Eric Symes Abbott KCVO (26 May 1906 – 6 June 1983) was an English Anglican priest and Dean of Westminster.

Abbott was born in Nottingham in 1906 to William Henry Abbott and Mary Symes, both schoolteachers.  He was educated at Nottingham High School and later studied classics and theology at Jesus College, Cambridge. He was ordained priest in 1931 and thereafter  held a number of different posts, such as chaplain (1932–1936) and dean (1945–1955) of King's College London, and warden of Keble College, Oxford (1956–1960).

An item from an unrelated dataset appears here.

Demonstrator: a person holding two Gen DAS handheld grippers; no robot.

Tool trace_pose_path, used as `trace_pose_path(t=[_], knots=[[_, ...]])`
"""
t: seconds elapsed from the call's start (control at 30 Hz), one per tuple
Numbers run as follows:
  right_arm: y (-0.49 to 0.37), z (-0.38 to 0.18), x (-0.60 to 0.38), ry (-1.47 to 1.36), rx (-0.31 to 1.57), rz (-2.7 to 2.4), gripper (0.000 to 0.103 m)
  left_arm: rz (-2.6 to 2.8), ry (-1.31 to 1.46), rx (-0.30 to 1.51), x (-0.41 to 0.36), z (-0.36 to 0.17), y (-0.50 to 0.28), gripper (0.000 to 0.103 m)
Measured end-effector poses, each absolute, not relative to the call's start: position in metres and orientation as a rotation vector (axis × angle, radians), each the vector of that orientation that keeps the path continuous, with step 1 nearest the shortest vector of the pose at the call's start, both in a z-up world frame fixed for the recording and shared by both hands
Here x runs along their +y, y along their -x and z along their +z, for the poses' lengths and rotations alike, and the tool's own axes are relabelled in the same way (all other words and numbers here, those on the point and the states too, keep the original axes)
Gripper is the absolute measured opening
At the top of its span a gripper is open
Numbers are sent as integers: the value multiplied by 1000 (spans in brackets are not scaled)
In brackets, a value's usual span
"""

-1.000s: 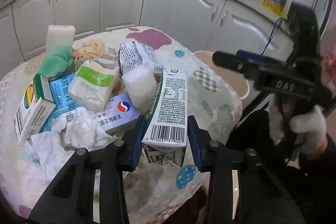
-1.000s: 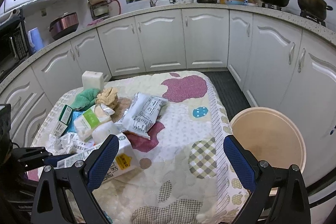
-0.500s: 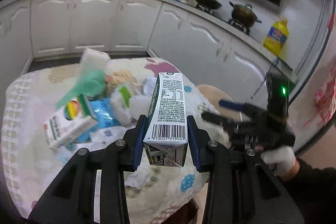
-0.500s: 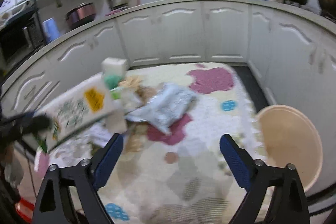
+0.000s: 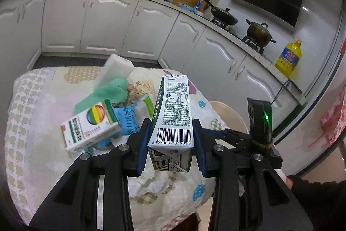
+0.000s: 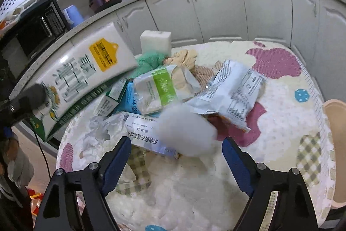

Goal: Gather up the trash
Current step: 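Lift the carton with the left gripper while the right gripper approaches the white foam block, then close the right gripper on the white foam block while the left holds the carton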

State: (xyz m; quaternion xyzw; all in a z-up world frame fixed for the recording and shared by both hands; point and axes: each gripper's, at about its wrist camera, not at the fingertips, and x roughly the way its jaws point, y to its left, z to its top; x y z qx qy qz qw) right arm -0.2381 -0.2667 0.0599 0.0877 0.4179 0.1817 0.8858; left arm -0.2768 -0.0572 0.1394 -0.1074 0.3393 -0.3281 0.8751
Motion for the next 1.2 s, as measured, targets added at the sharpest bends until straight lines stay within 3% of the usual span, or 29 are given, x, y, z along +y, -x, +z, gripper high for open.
trace_pose_path(t=[0.57, 0.6, 0.63, 0.67, 1.0, 1.2], knots=[[253, 46, -286, -119, 905, 365, 82, -687, 201, 714, -68, 134, 277, 35], [255, 46, -284, -103, 902, 368, 71, -688, 198, 714, -70, 133, 277, 35], [257, 45, -282, -90, 899, 378, 45, -690, 196, 715, -71, 134, 277, 35], [257, 44, -281, -83, 908, 382, 39, -691, 193, 716, -73, 134, 278, 35], [276, 82, -321, -130, 784, 330, 35, -731, 151, 726, -115, 142, 284, 35], [286, 92, -393, -209, 756, 164, 35, -789, 126, 751, -173, 142, 280, 35]])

He was appointed chaplain to King George VI (1948–1952) and Queen Elizabeth II (1952–1959). In 1959, he was made Dean of Westminster, a position he held until 1974.

As such he presided over the 900th anniversary of the founding of the abbey in 1965–1966. In 1966 he was knighted as a Knight Commander of the Royal Victorian Order (KCVO).     After the death of Princess Margaret it was reported that she regarded Eric Abbott as "a father figure."

Abbott never married. He died at Haslemere in 1983 and his funeral was held in Westminster Abbey. He is buried in the nave.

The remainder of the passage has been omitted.